Vortrag in Erlangen, 23. März 2011 von Gerd Lüdemann, Göttingen

 

Christen besitzen „heilige Schriften“. Manche Texte darin sehen sie bis heute als wörtlich zu nehmende Berichte von vergangenem Geschehen an und wollen so, ohne die Ergebnisse der historischen Kritik zu berücksichtigen, die Glaubensgrundlage ihrer Gemeinschaften absichern.

 

Geschichte aber kann verfälscht und Geschichtsschreibung auf vielerlei Art manipuliert werden. Je weiter man in die Vergangenheit zurück geht, desto schwerer sind neutrale von parteiischer Berichterstattung zu unterscheiden.

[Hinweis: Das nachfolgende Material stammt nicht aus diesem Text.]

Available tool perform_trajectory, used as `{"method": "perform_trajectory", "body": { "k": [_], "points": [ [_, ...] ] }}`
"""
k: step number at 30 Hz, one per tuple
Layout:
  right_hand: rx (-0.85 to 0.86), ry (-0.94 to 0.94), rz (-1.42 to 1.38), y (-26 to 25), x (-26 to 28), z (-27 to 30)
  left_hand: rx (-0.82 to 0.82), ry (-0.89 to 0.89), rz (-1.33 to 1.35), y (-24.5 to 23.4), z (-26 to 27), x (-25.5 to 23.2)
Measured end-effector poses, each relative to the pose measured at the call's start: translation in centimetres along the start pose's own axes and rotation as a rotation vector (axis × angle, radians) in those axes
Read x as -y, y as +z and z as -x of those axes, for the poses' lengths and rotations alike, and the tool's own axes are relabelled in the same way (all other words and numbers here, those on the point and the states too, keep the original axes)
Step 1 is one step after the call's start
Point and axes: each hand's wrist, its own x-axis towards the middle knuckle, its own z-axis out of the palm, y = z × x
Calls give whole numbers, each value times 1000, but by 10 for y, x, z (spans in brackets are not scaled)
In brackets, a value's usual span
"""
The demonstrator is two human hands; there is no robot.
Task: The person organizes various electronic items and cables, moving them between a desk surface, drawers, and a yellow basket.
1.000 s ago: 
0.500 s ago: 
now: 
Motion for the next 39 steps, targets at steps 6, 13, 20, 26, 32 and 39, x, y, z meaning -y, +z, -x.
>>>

Es gibt Nachrichtenmangel, Irrtum, Versehen, Unwissenheit aber auch bewusste Täuschungen, d. h. Lügen.

 

Daher muss historische Forschung gleich zu Anfang echte und unechte Quellen voneinander scheiden. Der erste Schritt bei der geschichtlichen Arbeit, schrieb Johann Jacob Droysen, sei, sich zu vergewissern, „ob das Material, mit dem man es zu tun hat, auch das ist, wofür es gehalten wird oder gelten will.“ Quellenkritische Arbeite an den Glaubensurkunden der Kirche führte zu folgenden Ergebnissen:

 

Sieben der 27 Dokumente des Neuen Testaments sind echt, drei vielleicht echt, die übrigen bewegen sich zwischen Unechtheit und Anonymität.

 

Die historische Kritik hat die anonym vorliegenden Berichte der vier Evangelien daraufhin untersucht, ob sie ein zuverlässiges Bild von Jesus enthalten, und herausgefunden, dass dieses Bild im Wesentlichen das der „glaubenden Gemeinde“ ist. Denn die meisten der in den Evangelien berichteten Worte und Taten Jesu gehen auf Christen zurück, die nachträglich dem von ihnen angebeteten „Herrn“ Sprüche in den Mund gelegt und Taten zugeschrieben haben.

 

Zu einem ähnlichen Ergebnis kam die Erforschung der Briefe des Neuen Testaments. Ebenso wie Christen viele Jesusworte und -taten erfanden, kannten sie keine Skrupel, Schriftstücke unter dem Namen von Aposteln zu fabrizieren und deren Echtheit durch literarische Manipulationen vorzutäuschen.

 

Auch in diesen Dokumenten mit unwahrer Verfasserangabe spiegelt sich der christliche Glaube einer späteren Zeit wider.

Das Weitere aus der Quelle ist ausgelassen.